___ The data

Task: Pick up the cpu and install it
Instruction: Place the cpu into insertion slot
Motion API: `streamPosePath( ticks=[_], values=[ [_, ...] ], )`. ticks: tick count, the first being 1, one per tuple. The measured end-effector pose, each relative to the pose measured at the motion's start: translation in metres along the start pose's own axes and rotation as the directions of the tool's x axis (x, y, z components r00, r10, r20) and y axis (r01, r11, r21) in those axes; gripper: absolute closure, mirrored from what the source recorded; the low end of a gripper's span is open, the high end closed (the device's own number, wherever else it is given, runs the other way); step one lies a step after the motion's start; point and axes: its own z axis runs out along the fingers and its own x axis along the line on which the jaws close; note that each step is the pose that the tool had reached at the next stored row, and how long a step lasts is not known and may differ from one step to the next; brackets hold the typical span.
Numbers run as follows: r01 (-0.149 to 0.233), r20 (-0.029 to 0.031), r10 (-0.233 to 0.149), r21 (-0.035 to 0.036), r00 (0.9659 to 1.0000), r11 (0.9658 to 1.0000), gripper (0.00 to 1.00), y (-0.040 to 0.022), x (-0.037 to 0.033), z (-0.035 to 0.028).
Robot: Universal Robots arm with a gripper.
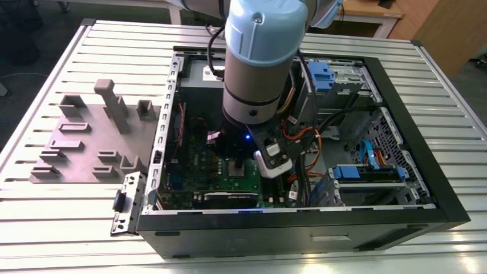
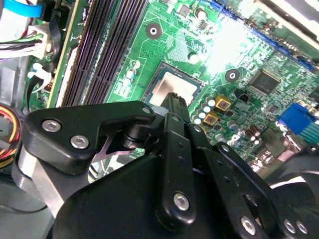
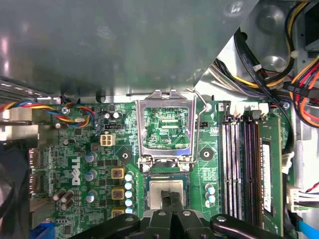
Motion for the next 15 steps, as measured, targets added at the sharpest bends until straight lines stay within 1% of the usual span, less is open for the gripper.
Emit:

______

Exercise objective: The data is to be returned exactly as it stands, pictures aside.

Answer below:
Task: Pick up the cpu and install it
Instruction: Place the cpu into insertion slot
Motion API: `streamPosePath( ticks=[_], values=[ [_, ...] ], )`. ticks: tick count, the first being 1, one per tuple. The measured end-effector pose, each relative to the pose measured at the motion's start: translation in metres along the start pose's own axes and rotation as the directions of the tool's x axis (x, y, z components r00, r10, r20) and y axis (r01, r11, r21) in those axes; gripper: absolute closure, mirrored from what the source recorded; the low end of a gripper's span is open, the high end closed (the device's own number, wherever else it is given, runs the other way); step one lies a step after the motion's start; point and axes: its own z axis runs out along the fingers and its own x axis along the line on which the jaws close; note that each step is the pose that the tool had reached at the next stored row, and how long a step lasts is not known and may differ from one step to the next; brackets hold the typical span.
Numbers run as follows: r01 (-0.149 to 0.233), r20 (-0.029 to 0.031), r10 (-0.233 to 0.149), r21 (-0.035 to 0.036), r00 (0.9659 to 1.0000), r11 (0.9658 to 1.0000), gripper (0.00 to 1.00), y (-0.040 to 0.022), x (-0.037 to 0.033), z (-0.035 to 0.028).
Robot: Universal Robots arm with a gripper.
Motion for the next 15 steps, as measured, targets added at the sharpest bends until straight lines stay within 1% of the usual span, less is open for the gripper.
Emit:

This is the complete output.